**** DATASET RECORDS ****

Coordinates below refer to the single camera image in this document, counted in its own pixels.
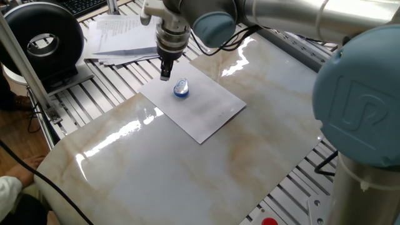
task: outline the gray cylinder
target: gray cylinder
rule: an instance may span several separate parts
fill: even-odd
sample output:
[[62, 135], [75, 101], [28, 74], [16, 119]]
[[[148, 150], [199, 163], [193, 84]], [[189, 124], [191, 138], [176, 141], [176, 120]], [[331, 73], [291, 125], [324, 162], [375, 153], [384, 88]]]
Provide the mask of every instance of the gray cylinder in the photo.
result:
[[341, 44], [385, 24], [399, 23], [398, 1], [236, 0], [250, 23]]
[[328, 225], [393, 225], [399, 202], [400, 172], [365, 166], [339, 153]]

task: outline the desk
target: desk
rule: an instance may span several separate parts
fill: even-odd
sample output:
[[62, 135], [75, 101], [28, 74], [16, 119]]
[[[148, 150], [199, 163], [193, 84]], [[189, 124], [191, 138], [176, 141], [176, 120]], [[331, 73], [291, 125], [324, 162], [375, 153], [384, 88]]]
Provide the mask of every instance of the desk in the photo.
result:
[[[267, 40], [255, 34], [192, 64], [247, 103], [203, 145], [136, 94], [62, 139], [39, 167], [94, 224], [237, 225], [319, 142], [316, 73]], [[63, 224], [85, 224], [35, 181]]]

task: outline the black cable
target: black cable
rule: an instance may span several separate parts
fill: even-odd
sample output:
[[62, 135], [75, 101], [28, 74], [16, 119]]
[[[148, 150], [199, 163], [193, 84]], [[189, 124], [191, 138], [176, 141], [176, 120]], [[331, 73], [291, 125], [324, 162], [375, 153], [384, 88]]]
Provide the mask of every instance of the black cable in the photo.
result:
[[[217, 54], [220, 50], [224, 50], [224, 51], [235, 51], [241, 44], [242, 42], [250, 35], [254, 34], [255, 32], [257, 32], [258, 30], [260, 30], [261, 27], [259, 27], [258, 25], [253, 25], [250, 27], [247, 27], [239, 32], [237, 32], [235, 35], [233, 35], [228, 41], [226, 41], [223, 45], [221, 45], [216, 51], [214, 51], [213, 53], [206, 53], [202, 47], [200, 46], [200, 44], [198, 43], [198, 40], [196, 39], [196, 37], [194, 36], [193, 32], [191, 32], [192, 38], [194, 40], [194, 42], [197, 44], [197, 46], [199, 47], [200, 51], [205, 54], [206, 56], [213, 56], [215, 54]], [[241, 33], [246, 32], [243, 37], [237, 41], [234, 41], [233, 43], [229, 44], [233, 39], [237, 39], [239, 37], [239, 35]]]
[[13, 158], [17, 163], [27, 169], [29, 172], [37, 175], [41, 178], [44, 182], [48, 183], [54, 190], [56, 190], [74, 209], [75, 211], [89, 224], [94, 225], [89, 218], [85, 216], [85, 214], [78, 208], [77, 205], [59, 188], [57, 187], [52, 181], [50, 181], [46, 176], [41, 174], [40, 172], [36, 171], [35, 169], [28, 166], [22, 159], [20, 159], [2, 140], [0, 140], [0, 146]]
[[317, 167], [315, 167], [314, 172], [317, 174], [322, 174], [322, 175], [327, 175], [327, 176], [335, 176], [333, 172], [326, 172], [322, 171], [321, 169], [328, 164], [329, 162], [332, 161], [336, 156], [338, 156], [338, 151], [336, 150], [333, 154], [331, 154], [329, 157], [327, 157], [322, 163], [320, 163]]
[[31, 134], [36, 133], [36, 132], [40, 131], [40, 129], [41, 129], [41, 127], [39, 126], [39, 129], [37, 129], [37, 130], [35, 130], [35, 131], [31, 131], [32, 120], [33, 120], [33, 118], [36, 118], [35, 114], [41, 113], [41, 112], [35, 112], [35, 109], [38, 107], [38, 104], [39, 104], [39, 102], [37, 102], [37, 103], [35, 104], [35, 106], [33, 107], [32, 113], [31, 113], [31, 115], [30, 115], [31, 118], [30, 118], [30, 120], [29, 120], [29, 124], [27, 125], [27, 131], [28, 131], [29, 133], [31, 133]]

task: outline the metal frame
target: metal frame
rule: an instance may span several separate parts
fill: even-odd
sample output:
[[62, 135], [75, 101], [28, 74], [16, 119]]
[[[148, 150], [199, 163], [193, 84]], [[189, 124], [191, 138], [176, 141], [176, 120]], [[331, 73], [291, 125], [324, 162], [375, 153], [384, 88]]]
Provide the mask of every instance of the metal frame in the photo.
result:
[[[140, 15], [143, 0], [135, 0], [133, 2], [120, 0], [118, 3], [120, 5], [119, 11], [122, 15]], [[106, 14], [106, 11], [105, 7], [99, 10], [99, 13], [84, 16], [84, 19], [78, 19], [84, 36], [88, 35], [90, 21], [95, 21], [98, 14]], [[244, 28], [245, 25], [243, 24], [237, 26], [238, 31]], [[298, 54], [298, 59], [306, 62], [305, 64], [309, 67], [314, 66], [315, 71], [319, 70], [323, 65], [323, 60], [328, 60], [331, 54], [329, 49], [321, 50], [319, 46], [316, 46], [319, 43], [301, 39], [290, 33], [263, 30], [260, 35], [279, 47], [285, 46], [284, 50], [286, 52]], [[178, 61], [189, 62], [201, 54], [200, 49], [190, 38], [188, 48]], [[85, 60], [85, 63], [94, 74], [94, 77], [51, 97], [52, 103], [59, 106], [58, 112], [62, 118], [59, 124], [53, 125], [55, 132], [61, 139], [138, 93], [138, 89], [143, 84], [159, 76], [161, 61], [160, 59], [152, 59], [111, 67], [103, 66], [96, 60], [91, 59]], [[48, 141], [51, 141], [51, 137], [48, 135], [46, 137]], [[309, 197], [321, 196], [326, 198], [332, 193], [333, 179], [315, 174], [314, 169], [333, 151], [334, 148], [330, 143], [321, 138], [321, 142], [309, 155], [255, 206], [254, 210], [244, 218], [240, 225], [250, 225], [259, 214], [261, 208], [279, 216], [288, 225], [308, 225], [310, 215], [308, 208]], [[334, 159], [332, 163], [323, 169], [335, 172], [336, 163], [337, 160]]]

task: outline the stack of papers
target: stack of papers
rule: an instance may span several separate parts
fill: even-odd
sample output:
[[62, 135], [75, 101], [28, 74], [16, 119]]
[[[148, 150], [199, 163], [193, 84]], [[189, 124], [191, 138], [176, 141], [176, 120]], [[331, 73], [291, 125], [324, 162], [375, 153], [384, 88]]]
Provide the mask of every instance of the stack of papers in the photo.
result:
[[86, 59], [120, 65], [157, 58], [156, 23], [143, 26], [140, 16], [99, 16], [89, 23]]

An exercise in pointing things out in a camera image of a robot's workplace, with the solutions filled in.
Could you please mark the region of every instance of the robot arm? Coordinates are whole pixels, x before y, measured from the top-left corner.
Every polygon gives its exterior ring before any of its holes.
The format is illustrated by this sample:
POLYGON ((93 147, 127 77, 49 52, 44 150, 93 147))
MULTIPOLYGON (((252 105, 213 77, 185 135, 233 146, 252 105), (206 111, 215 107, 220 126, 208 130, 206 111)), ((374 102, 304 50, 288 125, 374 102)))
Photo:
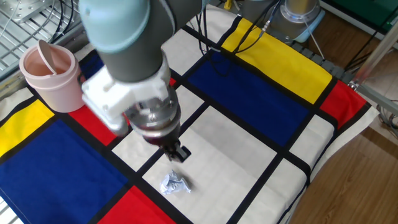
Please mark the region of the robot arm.
POLYGON ((146 141, 183 161, 180 106, 169 86, 161 45, 199 14, 209 0, 81 0, 87 36, 105 66, 82 85, 83 100, 115 134, 128 131, 124 115, 146 141))

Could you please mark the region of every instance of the mondrian pattern tablecloth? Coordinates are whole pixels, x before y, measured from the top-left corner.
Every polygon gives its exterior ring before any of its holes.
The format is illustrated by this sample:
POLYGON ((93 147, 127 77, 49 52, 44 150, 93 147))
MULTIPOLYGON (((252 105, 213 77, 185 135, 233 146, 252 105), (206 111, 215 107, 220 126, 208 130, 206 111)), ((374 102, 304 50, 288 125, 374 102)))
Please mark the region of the mondrian pattern tablecloth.
MULTIPOLYGON (((24 223, 286 223, 328 158, 377 115, 271 36, 233 55, 250 23, 207 14, 220 52, 203 57, 190 29, 164 45, 192 152, 183 164, 134 131, 117 138, 87 107, 56 113, 27 88, 0 102, 0 196, 24 223), (172 169, 190 194, 159 193, 172 169)), ((103 66, 96 52, 80 64, 87 77, 103 66)))

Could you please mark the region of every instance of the pink cup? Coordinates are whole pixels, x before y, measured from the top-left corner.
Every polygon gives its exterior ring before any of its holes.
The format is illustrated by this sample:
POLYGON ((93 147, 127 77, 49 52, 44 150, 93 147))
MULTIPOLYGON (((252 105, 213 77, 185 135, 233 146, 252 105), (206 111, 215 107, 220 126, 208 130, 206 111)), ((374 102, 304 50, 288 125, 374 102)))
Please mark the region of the pink cup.
POLYGON ((50 44, 56 75, 51 72, 38 46, 27 49, 19 60, 19 68, 28 84, 33 87, 51 109, 68 113, 84 105, 78 82, 81 73, 75 56, 66 48, 50 44))

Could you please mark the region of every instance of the black stripe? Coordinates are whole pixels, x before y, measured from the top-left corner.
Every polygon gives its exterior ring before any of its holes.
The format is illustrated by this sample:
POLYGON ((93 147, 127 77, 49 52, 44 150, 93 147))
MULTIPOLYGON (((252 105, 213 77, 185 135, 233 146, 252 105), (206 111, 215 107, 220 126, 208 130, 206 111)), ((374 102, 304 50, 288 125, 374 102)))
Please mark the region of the black stripe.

****

- EXERCISE DETAILS -
Check each line of the entries for the word "Coordinates", then state the count alone.

- WRITTEN RESPONSE -
5